6 mai 2026
Graines d’écolectures : des livres pour sensibiliser les collégiens à l’écologie
Par
Florence Gault et Vanessa Minarro
Culture
3 mins
À Lyon, la Maison de l’Environnement mène, durant l’année scolaire, le projet Graines d’écolectures auprès de collégiens de 4ème et de 3ème. Objectif : leur faire découvrir des ouvrages autour des enjeux écologiques et se les approprier à travers des échanges, des rencontres avec les auteurs.trices et des créations artistiques. Pour cette chronique littéraire de mai, Vanessa Minarro, documentaliste à la Maison de l’Environnement, vous présente trois livres issus de cette sélection.
©En un battement d'aile
Romans et essais
« Si j’étais un arbre » – Catherine Zambon (Actes Sud Jeunesse)
Violette, 15-16 ans, voit surgir dans sa vie un grand-père qu’elle ne connaissait pas. D’abord méfiante, elle accepte finalement de passer l’été chez lui, à la montagne, avec sa famille et son amie Cassandre. Là-bas, elle découvre une nature sauvage qui la fascine, au bord d’une forêt menacée par un projet de méga-scierie.
Au contact de jeunes militants installés en ZAD, elle s’engage dans une lutte pour défendre cet espace. Le roman explore à la fois l’engagement écologique, les relations familiales, l’amitié et la construction de soi. Il aborde aussi la question de l’identité à travers le personnage de Cassandre, qui navigue entre les genres.
« Ça me fait rêver, ce mot : orée. Mon vocabulaire s'est élargi d'un coup. J'ai immédiatement vu les grands arbres qui ouvrent un chemin. Entendu leurs bruissements. Repéré les nids. »
Pourquoi ce livre nous donne envie d’agir :
À travers le lien que Violette développe avec la forêt, le récit interroge notre rapport au vivant et la manière dont il peut nourrir l’engagement. Il pose aussi la question des formes de mobilisation et de leurs limites. En filigrane, le roman montre que le collectif peut être une source de solidarité, de joie et d’espoir face à l’urgence écologique.

« Si j’étais un arbre » de Catherine Zambon
Les livres jeunesse
« Flash Info : en direct du changement climatique » – Marine Blandin (Makisapa)
Issu d’une rubrique publiée dans la revue TOPO, cet ouvrage compile des bandes dessinées qui décryptent l’actualité environnementale à destination des adolescents et jeunes adultes.
Pollution spatiale, déchets radioactifs, climatoscepticisme, artificialisation des sols… Les sujets abordés sont nombreux et traités de manière accessible. Le ton, souvent humoristique, permet de rendre des thématiques complexes plus lisibles, tout en conservant une certaine exigence dans les informations proposées.

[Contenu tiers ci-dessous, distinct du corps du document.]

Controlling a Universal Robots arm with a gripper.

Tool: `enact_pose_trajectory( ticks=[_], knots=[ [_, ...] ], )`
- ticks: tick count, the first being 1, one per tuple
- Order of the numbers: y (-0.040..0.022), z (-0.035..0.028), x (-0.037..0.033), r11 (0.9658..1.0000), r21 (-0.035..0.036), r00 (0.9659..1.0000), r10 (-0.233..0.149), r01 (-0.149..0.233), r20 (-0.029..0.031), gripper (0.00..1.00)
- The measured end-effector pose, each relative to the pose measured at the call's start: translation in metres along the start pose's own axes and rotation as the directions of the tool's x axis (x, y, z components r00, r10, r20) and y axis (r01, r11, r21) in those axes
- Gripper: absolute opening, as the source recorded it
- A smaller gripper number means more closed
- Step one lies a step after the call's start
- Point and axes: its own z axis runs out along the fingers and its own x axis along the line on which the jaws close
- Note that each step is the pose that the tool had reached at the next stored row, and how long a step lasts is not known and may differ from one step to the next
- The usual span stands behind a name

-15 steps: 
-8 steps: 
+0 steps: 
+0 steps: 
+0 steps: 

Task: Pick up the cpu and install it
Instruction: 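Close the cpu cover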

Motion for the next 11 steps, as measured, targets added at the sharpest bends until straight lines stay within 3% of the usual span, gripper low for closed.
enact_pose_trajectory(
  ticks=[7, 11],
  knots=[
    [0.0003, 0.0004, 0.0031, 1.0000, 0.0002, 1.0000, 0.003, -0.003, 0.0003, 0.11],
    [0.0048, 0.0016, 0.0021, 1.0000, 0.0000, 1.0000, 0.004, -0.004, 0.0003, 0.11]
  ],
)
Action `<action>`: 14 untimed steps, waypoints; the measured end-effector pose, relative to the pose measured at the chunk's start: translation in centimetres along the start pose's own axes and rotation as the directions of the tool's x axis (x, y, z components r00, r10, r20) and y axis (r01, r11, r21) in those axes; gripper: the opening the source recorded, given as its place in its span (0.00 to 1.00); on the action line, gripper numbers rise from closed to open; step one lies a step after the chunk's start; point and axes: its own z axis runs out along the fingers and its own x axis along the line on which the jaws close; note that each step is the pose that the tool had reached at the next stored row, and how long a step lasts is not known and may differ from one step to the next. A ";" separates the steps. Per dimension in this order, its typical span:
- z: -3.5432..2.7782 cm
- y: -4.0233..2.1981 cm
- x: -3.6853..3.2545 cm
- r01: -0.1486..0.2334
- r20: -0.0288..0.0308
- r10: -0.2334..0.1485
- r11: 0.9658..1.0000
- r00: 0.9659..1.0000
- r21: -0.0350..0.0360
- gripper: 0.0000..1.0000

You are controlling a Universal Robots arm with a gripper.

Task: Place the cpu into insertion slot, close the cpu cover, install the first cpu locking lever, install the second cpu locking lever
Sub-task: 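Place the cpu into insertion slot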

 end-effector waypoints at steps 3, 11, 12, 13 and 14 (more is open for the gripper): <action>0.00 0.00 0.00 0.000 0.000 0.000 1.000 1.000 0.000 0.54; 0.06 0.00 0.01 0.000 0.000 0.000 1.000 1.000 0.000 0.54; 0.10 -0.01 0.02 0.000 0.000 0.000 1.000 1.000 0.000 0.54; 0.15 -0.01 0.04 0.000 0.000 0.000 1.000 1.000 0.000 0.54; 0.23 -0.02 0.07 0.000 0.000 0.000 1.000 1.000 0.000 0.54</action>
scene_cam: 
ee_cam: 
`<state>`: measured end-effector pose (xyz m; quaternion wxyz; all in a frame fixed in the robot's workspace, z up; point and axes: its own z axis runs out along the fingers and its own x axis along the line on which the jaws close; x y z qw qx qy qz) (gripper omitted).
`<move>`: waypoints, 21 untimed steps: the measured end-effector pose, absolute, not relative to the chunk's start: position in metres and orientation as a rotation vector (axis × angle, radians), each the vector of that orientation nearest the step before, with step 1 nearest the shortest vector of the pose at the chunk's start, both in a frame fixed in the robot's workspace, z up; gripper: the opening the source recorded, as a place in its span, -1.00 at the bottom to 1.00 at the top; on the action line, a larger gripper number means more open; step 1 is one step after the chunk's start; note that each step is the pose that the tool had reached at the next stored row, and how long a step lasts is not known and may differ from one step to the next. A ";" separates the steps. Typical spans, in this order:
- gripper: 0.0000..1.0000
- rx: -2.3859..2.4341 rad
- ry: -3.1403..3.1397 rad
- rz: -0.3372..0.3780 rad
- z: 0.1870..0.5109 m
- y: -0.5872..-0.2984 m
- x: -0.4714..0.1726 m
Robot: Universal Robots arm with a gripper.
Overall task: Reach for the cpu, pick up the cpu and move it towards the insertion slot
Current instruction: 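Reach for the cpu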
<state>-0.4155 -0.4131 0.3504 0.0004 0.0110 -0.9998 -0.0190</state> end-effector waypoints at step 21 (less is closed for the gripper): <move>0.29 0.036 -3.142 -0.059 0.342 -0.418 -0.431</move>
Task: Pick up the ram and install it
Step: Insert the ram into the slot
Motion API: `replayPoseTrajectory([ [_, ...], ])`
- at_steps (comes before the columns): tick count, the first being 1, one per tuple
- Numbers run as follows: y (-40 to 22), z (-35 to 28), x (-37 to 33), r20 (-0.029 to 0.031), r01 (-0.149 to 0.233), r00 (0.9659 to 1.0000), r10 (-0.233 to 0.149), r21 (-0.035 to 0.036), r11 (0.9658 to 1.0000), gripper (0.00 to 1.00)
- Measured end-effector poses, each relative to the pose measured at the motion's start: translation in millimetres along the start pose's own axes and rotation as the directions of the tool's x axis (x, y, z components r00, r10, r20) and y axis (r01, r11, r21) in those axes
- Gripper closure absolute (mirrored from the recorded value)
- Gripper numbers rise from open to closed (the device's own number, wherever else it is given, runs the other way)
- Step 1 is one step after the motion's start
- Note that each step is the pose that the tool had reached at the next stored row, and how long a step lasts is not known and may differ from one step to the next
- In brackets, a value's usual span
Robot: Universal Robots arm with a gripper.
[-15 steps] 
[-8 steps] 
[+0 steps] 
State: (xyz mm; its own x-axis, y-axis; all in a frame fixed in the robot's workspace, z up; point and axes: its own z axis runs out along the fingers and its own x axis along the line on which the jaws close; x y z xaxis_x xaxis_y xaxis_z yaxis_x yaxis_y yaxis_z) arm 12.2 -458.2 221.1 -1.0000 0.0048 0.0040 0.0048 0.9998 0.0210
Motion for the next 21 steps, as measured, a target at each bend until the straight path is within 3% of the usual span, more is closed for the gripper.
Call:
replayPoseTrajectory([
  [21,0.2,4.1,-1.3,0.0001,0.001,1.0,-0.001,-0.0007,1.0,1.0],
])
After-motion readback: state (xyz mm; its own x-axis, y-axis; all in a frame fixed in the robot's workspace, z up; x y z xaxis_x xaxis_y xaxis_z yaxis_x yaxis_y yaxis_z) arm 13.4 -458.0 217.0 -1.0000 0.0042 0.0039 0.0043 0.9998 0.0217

Chaque planche met en scène la rédaction fictive d’un média indépendant, Flash Info, qui explore les multiples facettes des crises écologiques contemporaines.
Pourquoi ce livre nous donne envie d’agir :
En apportant des repères clairs et documentés, cette BD permet de développer son esprit critique, notamment face aux discours de greenwashing. Accessible à un large public, elle donne des clés de compréhension pour mieux saisir les enjeux environnementaux et s’en emparer.

« Flash Info : en direct du changement climatique » de Marine Blandin
La bande dessinée
« Retour à Tomioka » – Laurent Galandon et Michaël Crouzat (Jungle)
L’histoire se déroule au Japon, en 2013, deux ans après la catastrophe de Fukushima. Osamu et sa sœur Akiko vivent chez leur grand-mère depuis le tsunami et l’accident nucléaire. À sa mort, ils doivent quitter leur maison pour rejoindre Tokyo. Mais Osamu refuse de partir sans accomplir un dernier geste : déposer ses cendres sur l’autel familial, situé dans la zone interdite de Tomioka.
Le récit s’ancre dans une réalité documentée : territoires contaminés, villages abandonnés, populations déplacées. Mais il se teinte aussi d’une dimension onirique. Osamu entretient un lien particulier avec les yôkai, créatures du folklore japonais, qui nourrissent son imaginaire.
« Et vous ? Vous n'avez pas envie de partir, parfois ?
Ce sont mes terres, celles de ma famille depuis des générations.
Et tous ces animaux ont le droit de vivre. Ils ne sont pas responsables de la folie et des mensonges des hommes. »
Pourquoi ce livre nous donne envie d’agir :
Sans discours démonstratif, la bande dessinée propose un récit sensible sur les conséquences humaines et environnementales de la catastrophe de Fukushima. Elle invite à ne pas oublier, tout en abordant les questions de mémoire, d’attachement au territoire et de responsabilité collective.